Records drawn from a dataset:
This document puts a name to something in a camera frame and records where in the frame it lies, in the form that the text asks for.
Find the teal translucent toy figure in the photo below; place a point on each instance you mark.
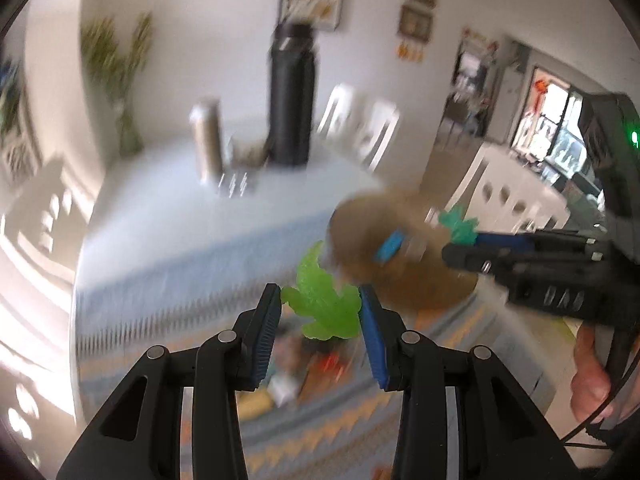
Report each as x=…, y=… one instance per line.
x=457, y=225

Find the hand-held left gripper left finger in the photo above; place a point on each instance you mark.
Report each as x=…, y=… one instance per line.
x=265, y=340

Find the glass vase with plant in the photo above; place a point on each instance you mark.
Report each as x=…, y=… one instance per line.
x=120, y=75

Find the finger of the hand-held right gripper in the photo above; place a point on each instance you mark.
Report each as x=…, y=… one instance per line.
x=390, y=247
x=500, y=242

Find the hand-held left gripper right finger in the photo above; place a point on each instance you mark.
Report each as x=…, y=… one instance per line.
x=372, y=340

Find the white dining chair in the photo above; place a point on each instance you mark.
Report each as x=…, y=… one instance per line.
x=362, y=127
x=40, y=220
x=505, y=195

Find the black insulated bottle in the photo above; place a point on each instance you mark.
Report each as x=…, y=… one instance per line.
x=292, y=100

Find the silver thermos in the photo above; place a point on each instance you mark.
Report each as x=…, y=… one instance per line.
x=207, y=140

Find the orange wall decoration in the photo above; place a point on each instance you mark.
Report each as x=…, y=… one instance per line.
x=411, y=51

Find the amber ribbed glass bowl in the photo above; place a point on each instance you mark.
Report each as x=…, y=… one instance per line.
x=360, y=220

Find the person's right hand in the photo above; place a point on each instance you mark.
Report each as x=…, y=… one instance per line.
x=590, y=375

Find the blue patterned table mat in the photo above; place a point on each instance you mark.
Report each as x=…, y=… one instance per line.
x=175, y=270

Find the steel bowl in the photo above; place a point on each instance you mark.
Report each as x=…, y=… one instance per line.
x=247, y=152

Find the green translucent toy figure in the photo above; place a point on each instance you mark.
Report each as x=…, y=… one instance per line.
x=325, y=305

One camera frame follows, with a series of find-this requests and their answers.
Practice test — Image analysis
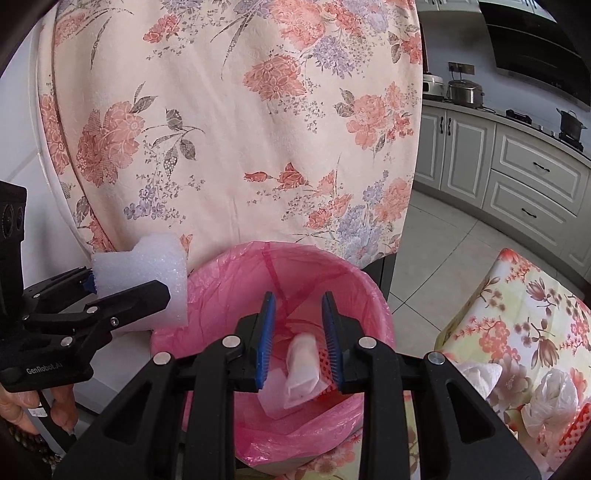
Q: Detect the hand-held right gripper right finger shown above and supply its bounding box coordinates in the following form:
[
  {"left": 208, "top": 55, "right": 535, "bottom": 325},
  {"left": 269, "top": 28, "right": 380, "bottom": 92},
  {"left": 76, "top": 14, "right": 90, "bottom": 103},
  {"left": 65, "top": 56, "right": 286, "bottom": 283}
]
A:
[{"left": 321, "top": 291, "right": 541, "bottom": 480}]

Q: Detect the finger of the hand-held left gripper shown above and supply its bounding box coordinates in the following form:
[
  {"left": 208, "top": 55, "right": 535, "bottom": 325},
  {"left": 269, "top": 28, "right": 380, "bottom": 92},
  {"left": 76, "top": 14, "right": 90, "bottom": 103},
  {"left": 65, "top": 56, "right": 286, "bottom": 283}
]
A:
[
  {"left": 21, "top": 267, "right": 98, "bottom": 319},
  {"left": 21, "top": 279, "right": 171, "bottom": 352}
]

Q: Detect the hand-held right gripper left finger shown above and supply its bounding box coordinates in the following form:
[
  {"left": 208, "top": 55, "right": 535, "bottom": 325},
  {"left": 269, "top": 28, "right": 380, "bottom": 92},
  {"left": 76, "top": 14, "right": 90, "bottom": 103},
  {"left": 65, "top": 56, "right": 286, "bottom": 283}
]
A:
[{"left": 54, "top": 292, "right": 278, "bottom": 480}]

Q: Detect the white foam block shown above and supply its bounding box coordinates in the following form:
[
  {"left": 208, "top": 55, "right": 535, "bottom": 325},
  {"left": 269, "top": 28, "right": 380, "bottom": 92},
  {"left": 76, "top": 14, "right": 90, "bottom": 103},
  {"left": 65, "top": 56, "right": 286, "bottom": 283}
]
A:
[{"left": 91, "top": 233, "right": 190, "bottom": 333}]

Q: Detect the white paper packet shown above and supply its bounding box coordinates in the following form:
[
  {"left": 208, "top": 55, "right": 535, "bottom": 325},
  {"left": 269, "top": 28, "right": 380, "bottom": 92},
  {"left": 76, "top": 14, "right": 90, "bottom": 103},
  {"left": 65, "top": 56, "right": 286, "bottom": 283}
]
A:
[{"left": 285, "top": 333, "right": 321, "bottom": 411}]

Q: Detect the pink plastic trash bag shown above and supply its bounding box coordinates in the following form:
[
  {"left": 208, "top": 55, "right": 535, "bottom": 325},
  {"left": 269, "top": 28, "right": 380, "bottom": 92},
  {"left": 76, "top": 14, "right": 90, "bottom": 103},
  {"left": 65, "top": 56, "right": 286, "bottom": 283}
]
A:
[{"left": 150, "top": 240, "right": 398, "bottom": 467}]

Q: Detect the white tissue wad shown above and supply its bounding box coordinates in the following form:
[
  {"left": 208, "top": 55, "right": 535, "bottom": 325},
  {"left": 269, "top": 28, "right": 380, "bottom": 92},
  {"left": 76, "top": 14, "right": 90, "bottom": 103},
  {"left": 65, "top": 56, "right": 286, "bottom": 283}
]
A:
[{"left": 455, "top": 362, "right": 502, "bottom": 402}]

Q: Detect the red foam fruit net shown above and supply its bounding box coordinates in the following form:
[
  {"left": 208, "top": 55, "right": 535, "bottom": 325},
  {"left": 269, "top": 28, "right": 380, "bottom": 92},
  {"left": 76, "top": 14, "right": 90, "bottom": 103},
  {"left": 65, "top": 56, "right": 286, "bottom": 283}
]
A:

→ WHAT YOU ARE ASKED TO DO
In the entries, find every line holding "bounding" and copy it.

→ TASK RESPONSE
Q: Detect the hand-held right gripper right finger shown above and supply its bounding box coordinates in the following form:
Q: Detect the finger of the hand-held left gripper shown above and supply its bounding box coordinates in the following form:
Q: Detect the hand-held right gripper left finger shown above and supply its bounding box coordinates in the following form:
Q: Detect the white foam block shown above and supply its bounding box coordinates in the following form:
Q: Detect the white paper packet shown above and supply its bounding box coordinates in the following form:
Q: Detect the pink plastic trash bag shown above and supply its bounding box coordinates in the following form:
Q: Detect the white tissue wad shown above and supply its bounding box coordinates in the following form:
Q: Detect the red foam fruit net shown above and supply its bounding box coordinates in the following form:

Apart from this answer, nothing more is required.